- Collected material
________
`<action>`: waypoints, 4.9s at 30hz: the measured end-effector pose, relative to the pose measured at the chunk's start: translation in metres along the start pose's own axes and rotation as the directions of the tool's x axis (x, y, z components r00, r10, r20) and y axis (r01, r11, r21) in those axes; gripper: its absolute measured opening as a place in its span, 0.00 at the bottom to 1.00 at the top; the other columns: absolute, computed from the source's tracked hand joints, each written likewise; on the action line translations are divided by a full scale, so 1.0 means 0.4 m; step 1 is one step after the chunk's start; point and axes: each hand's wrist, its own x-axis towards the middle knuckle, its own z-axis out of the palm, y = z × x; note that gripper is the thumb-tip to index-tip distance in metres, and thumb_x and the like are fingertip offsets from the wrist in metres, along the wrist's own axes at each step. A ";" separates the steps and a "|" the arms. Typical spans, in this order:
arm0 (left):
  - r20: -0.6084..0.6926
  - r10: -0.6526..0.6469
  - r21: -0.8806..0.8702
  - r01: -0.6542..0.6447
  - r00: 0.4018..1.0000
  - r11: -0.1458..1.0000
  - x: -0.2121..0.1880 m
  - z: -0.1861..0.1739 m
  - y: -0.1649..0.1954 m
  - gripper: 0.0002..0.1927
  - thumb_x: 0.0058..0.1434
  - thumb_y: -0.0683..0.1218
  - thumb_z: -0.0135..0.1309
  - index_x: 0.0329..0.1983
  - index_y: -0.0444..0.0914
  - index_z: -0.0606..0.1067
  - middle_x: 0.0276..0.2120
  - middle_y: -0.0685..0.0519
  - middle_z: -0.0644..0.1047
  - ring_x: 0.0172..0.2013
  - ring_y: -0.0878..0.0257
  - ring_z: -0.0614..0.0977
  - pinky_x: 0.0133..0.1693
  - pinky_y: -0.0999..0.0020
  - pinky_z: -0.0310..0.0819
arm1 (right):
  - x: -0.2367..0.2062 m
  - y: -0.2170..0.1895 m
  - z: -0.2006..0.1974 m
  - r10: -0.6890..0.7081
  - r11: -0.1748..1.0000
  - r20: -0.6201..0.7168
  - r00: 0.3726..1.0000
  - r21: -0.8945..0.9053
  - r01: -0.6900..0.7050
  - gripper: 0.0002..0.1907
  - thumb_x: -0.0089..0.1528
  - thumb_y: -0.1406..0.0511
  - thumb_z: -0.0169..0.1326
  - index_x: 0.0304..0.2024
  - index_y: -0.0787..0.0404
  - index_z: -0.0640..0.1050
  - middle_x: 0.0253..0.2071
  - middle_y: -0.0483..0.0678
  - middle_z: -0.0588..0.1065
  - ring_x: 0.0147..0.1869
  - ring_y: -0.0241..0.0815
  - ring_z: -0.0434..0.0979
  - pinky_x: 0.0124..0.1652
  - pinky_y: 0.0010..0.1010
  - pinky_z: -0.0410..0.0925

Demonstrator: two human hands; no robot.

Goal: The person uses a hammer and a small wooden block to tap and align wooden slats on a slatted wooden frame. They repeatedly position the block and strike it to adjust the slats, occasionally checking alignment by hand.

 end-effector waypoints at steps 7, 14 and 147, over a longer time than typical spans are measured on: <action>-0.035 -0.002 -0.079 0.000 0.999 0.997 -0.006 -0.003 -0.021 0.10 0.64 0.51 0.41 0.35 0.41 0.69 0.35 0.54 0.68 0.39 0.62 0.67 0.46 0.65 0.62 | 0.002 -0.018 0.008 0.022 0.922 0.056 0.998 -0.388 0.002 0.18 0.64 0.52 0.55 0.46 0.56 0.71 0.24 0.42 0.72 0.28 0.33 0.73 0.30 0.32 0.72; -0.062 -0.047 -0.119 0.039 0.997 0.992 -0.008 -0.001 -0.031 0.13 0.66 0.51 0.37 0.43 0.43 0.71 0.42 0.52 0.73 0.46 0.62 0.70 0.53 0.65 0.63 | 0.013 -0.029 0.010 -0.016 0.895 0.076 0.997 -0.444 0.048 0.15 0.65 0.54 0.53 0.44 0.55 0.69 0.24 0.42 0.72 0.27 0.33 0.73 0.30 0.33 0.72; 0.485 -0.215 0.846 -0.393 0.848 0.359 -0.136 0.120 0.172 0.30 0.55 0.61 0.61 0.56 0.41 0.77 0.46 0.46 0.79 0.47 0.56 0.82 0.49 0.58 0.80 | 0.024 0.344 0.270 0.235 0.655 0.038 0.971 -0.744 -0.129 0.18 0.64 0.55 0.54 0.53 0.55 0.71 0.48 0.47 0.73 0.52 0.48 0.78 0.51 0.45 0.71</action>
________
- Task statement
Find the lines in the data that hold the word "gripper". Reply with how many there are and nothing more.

- Completed task
3